Такое происходило и уже не раз. Из самых лучших побуждений совершались неприемлемые вещи. Корусанский орден готовит себе погребальный костёр, лишая рыцарей семей и воспитывая фанатиков. Осталось только дождаться, когда кто-то поднесет к нему открытое пламя.

– И кто поднесет факел? Кому достанется эта честь? – спросил я.

– Обычно это делают специально обученные люди. Они разносят пламя, потворствуют разрушениям во имя созидания, хотя мне порой и кажется, что их роль только в сокрушении едва устоявшегося порядка, – ответил Бода. – И возникающее на месте разрушенного ничем не лучше старого.

– Это очень важная задача! Кто-то должен обмазываться пеплом с погребального костра, возвещая о новом повороте в жизни ли, в истории ли, свершая безумный танец в честь смерти-и-жизни, – оспорил я.

– Ты недавно говорил о том, что находишься в трезвом уме и ясной памяти.

– Поболее многих, – горделиво сказал я.

– Тогда почему ты не вспомнишь о зелтронах? Вот уж кто не нуждается в постоянных расчетах и сомнениях в правильном выборе.

– Я о них помню. Они забавные, милые, гладкие, и многих из них хочется зацеловать и пощупать, но их трудно назвать разумными существами. Мне глубоко противно их безапелляционное веселье, безумная жизнерадостность даже перед самым ликом смерти. Нежелание принять в расчет, смирение со своей участью и ролью, принятие не своих, не ими созданных желаний и страстей.

– Почему не ими? Это часть их природы, с которой ты почему-то сражаешься. К чему искать ответы на те вопросы, что их и не подразумевают?

– Потому что в противном случае ни в чем нет смысла, – тихо сказал я.

– Зависит от того, что вкладывать в это слово, – пожал плечами Бода. – Почему смысл обязательно должен быть всеобъемлющим, свойством всего мира, а не твоим собственным выбором из множества доступных целей в жизни?

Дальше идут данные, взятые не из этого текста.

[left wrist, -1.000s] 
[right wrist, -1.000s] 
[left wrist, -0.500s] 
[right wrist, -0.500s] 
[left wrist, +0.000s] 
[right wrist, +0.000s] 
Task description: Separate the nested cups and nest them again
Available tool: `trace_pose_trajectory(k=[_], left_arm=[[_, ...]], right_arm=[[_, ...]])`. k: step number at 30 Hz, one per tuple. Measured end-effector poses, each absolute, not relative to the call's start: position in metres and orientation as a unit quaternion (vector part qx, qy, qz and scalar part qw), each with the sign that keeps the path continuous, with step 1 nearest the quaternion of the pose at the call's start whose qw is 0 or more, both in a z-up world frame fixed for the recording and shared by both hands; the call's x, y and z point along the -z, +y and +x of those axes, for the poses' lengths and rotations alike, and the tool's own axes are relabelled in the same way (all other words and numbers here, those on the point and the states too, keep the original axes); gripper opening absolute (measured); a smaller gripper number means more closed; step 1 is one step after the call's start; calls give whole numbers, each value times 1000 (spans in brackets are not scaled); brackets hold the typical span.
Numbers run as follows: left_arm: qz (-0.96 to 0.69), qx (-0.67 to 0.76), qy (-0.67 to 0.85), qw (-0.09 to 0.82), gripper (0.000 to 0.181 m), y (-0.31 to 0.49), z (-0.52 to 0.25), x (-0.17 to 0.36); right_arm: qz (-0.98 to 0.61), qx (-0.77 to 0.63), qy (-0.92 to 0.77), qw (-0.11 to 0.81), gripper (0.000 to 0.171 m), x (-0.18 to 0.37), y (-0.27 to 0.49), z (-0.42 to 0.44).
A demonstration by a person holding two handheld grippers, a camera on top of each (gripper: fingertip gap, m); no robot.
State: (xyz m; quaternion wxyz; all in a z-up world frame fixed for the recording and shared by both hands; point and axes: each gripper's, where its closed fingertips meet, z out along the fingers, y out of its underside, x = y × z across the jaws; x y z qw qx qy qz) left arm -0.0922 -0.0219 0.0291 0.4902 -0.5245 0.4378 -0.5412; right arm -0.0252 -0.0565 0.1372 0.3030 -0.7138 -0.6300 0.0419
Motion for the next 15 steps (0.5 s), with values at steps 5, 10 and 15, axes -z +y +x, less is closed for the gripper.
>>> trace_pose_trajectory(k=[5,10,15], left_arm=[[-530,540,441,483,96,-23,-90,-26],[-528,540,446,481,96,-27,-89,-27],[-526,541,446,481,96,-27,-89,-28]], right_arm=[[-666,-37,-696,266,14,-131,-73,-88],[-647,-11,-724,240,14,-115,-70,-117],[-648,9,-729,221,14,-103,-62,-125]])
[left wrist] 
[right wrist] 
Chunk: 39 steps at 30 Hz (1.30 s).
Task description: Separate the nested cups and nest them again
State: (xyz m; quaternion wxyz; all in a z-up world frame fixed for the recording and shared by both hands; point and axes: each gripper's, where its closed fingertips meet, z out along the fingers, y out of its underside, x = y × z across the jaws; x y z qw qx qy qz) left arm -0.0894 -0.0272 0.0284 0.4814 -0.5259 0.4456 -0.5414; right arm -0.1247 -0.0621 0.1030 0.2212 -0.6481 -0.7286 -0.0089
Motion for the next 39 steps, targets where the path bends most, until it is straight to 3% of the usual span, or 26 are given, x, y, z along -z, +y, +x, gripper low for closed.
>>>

– Почему?! – перебил я мастера. – Тут звучит вопрос не «почему», а «зачем», на который, как известно, дать ответ непреодолимо тяжело.

– Зелтронцы его себе дали. Это поразительно, но целый вид не страдает от поиска ответов на вечные «человеческие» вопросы, – сказал Бода. – А вот те, кто ищут во всём смысл, чьи мысли посвящены только своему суперэго и своему удобству, что бы под ним ни подразумевалось, лишены покоя. Никто другой, следующий твоим идеалам, никогда не подумает о тебе самом просто так, не проявит соучастия или милосердия как должного. О да, конечно, он будет брать тебя в расчёт как часть полезного для себя окружения. Так же, как и ты сам, он не будет полностью пренебрегать чужими интересами, но лишь до тех пор, пока это выгодно ему самому. Поскольку не глуп и недальновидно воевать со всем миром. Но только поэтому.